Another metric used to measure market sentiment is Alternative’s Crypto Fear and Greed Index. This indicator uses a combination of Google Trends data, market volume, volatility, and social media sentiment. Currently, this is also indicating the market has reined in its greed, with a value of 57 out of 100. These are similar levels to late January when Bitcoin was around $40,000. Understandably, the period of new all-time highs for Bitcoin in March caused peak greed for this cycle so far, with values around 90.

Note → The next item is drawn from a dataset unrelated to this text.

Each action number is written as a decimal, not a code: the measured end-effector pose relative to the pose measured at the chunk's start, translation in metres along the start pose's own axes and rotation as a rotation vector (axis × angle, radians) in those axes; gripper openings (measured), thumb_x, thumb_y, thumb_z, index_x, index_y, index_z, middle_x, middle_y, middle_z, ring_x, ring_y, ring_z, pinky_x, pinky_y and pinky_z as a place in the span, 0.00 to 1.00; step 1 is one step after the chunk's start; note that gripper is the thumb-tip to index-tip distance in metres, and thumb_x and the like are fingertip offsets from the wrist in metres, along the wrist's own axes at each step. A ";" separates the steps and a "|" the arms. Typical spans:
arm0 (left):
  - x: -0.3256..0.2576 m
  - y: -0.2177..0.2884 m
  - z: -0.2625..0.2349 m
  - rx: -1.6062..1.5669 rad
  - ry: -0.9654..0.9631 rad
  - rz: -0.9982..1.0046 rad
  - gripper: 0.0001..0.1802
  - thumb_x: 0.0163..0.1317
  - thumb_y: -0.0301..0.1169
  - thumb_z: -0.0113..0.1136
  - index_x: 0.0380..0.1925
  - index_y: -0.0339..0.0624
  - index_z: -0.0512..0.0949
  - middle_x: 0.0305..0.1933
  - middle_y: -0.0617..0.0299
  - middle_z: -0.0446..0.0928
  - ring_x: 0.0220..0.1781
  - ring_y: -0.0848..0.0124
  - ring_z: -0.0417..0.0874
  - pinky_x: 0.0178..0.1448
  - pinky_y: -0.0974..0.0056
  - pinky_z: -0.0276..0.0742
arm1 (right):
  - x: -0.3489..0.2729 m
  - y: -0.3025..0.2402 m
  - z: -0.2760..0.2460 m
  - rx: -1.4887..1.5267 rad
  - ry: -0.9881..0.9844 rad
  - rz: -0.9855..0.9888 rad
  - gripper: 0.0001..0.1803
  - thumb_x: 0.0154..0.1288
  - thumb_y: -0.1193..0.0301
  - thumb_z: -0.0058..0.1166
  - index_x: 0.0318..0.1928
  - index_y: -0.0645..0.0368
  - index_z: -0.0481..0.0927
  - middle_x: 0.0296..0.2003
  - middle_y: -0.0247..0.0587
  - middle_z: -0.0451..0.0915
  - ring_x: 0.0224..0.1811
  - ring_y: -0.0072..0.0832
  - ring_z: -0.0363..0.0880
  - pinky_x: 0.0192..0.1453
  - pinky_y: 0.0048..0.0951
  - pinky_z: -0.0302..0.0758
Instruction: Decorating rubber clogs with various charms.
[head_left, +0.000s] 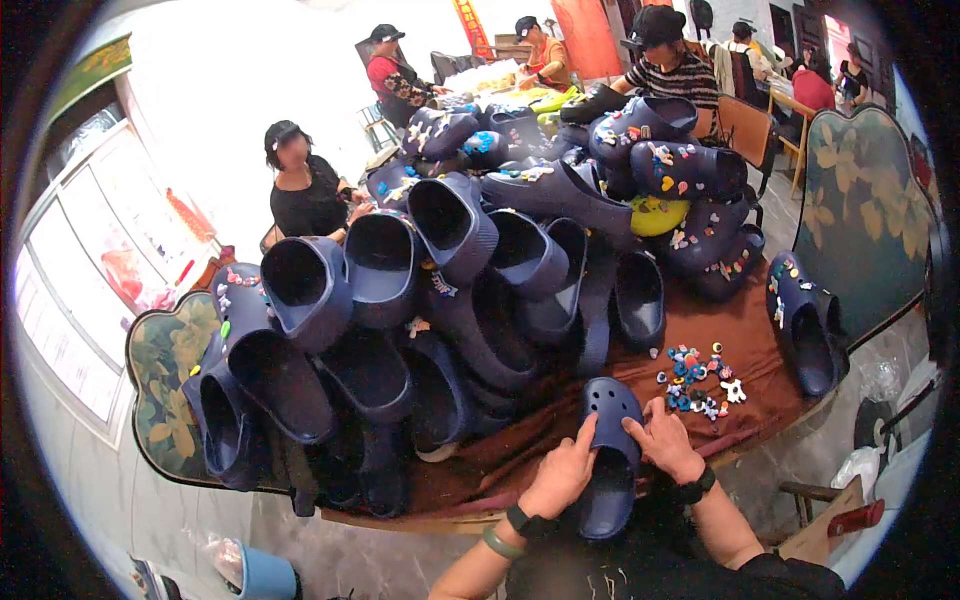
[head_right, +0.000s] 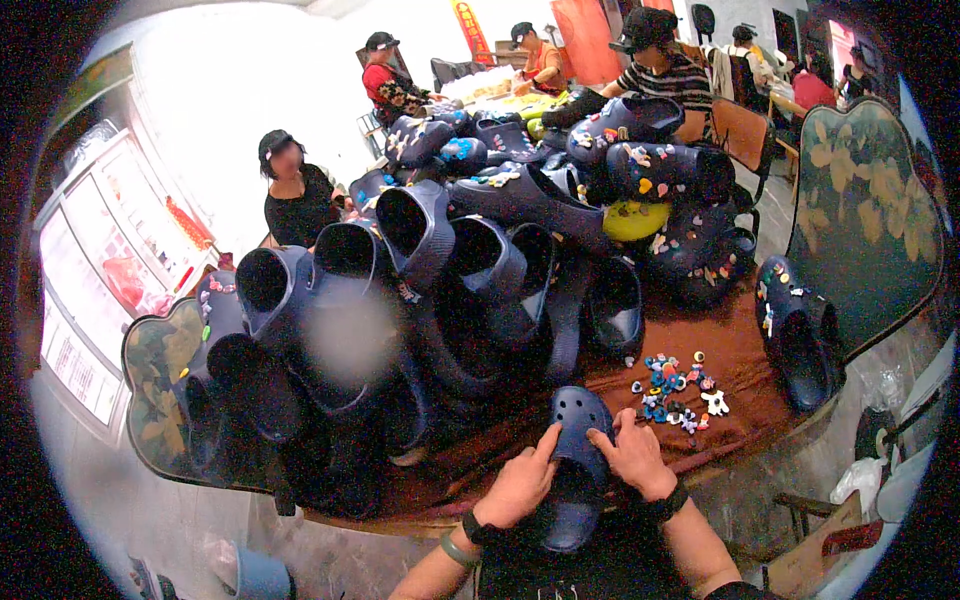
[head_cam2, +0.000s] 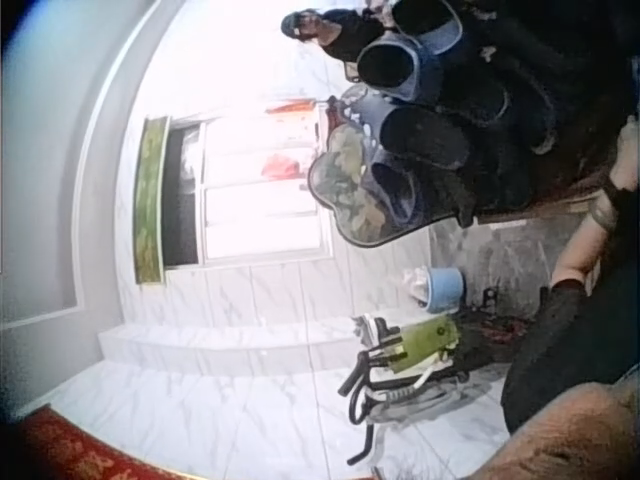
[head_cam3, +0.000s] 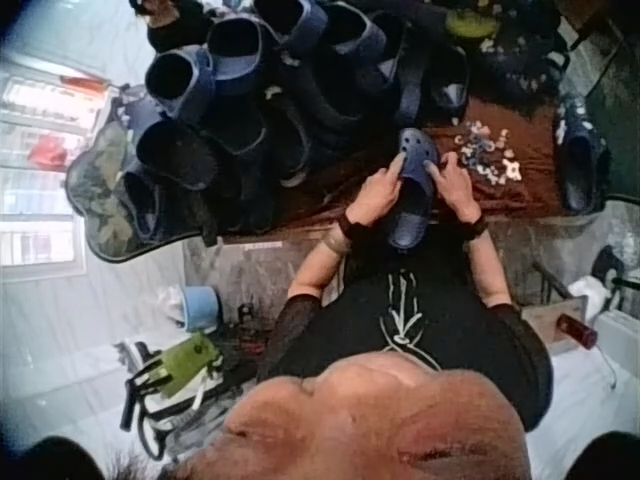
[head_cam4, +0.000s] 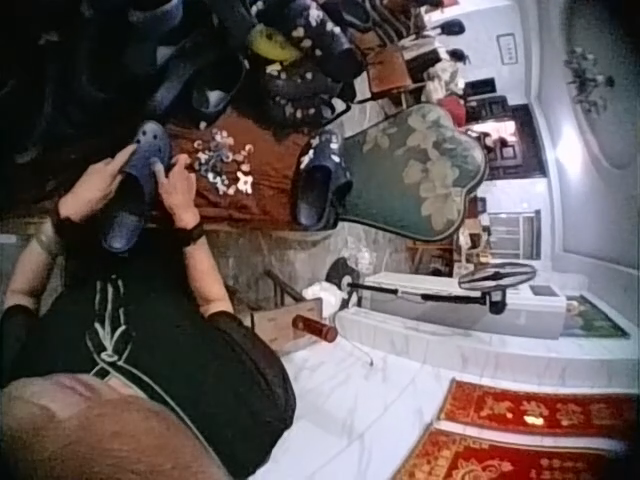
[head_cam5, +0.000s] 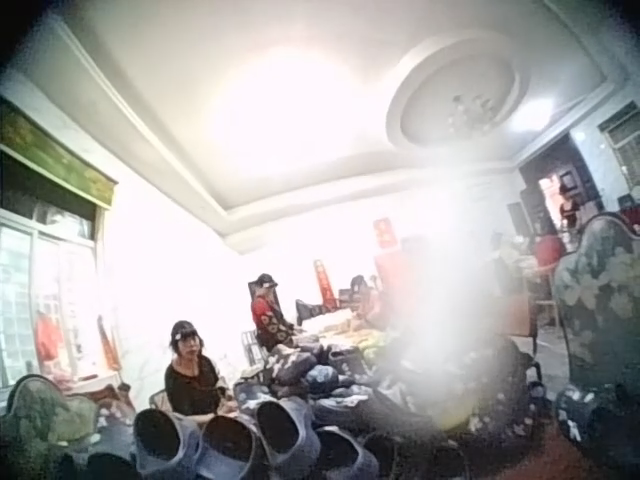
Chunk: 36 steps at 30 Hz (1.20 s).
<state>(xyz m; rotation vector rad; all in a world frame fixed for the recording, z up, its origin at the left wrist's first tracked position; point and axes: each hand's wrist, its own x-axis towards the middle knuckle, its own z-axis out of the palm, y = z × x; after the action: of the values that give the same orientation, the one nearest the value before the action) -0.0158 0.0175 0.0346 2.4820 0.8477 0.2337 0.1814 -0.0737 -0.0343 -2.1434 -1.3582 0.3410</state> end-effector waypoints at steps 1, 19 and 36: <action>-0.005 0.003 0.006 -0.002 -0.005 -0.006 0.38 0.67 0.33 0.56 0.74 0.50 0.52 0.34 0.39 0.77 0.34 0.41 0.82 0.38 0.43 0.80 | -0.001 -0.001 -0.003 0.030 -0.005 -0.034 0.29 0.67 0.47 0.54 0.46 0.62 0.65 0.32 0.59 0.78 0.35 0.58 0.76 0.40 0.55 0.71; 0.005 0.016 -0.001 -0.069 0.046 -0.096 0.40 0.56 0.17 0.50 0.72 0.44 0.56 0.29 0.39 0.78 0.30 0.44 0.82 0.34 0.45 0.78 | 0.016 -0.007 0.004 -0.046 0.040 -0.116 0.07 0.65 0.77 0.41 0.37 0.65 0.73 0.41 0.63 0.70 0.29 0.57 0.78 0.32 0.53 0.77; -0.011 0.007 0.017 -0.146 0.150 -0.014 0.42 0.58 0.20 0.52 0.74 0.52 0.54 0.31 0.41 0.78 0.31 0.43 0.81 0.37 0.42 0.78 | 0.027 0.052 -0.053 -0.404 -0.029 -0.582 0.12 0.60 0.73 0.48 0.46 0.58 0.74 0.62 0.46 0.69 0.66 0.44 0.64 0.71 0.49 0.57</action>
<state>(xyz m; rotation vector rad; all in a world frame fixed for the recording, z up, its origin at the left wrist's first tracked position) -0.0155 -0.0004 0.0236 2.3435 0.8756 0.4650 0.2579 -0.0840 -0.0202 -1.9138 -2.1229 -0.1484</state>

Crypto participants should welcome this period of consolidation. Forming stronger levels of sustained demand will likely enable this bull cycle to continue for longer and higher. Warren Buffet once said “The time to get interested is when no one else is.” Buffet also said “The stock market is a device for transferring money from the impatient to the patient.” Due to crypto’s fast paced nature, a bit of patience in this market goes even further than in stocks.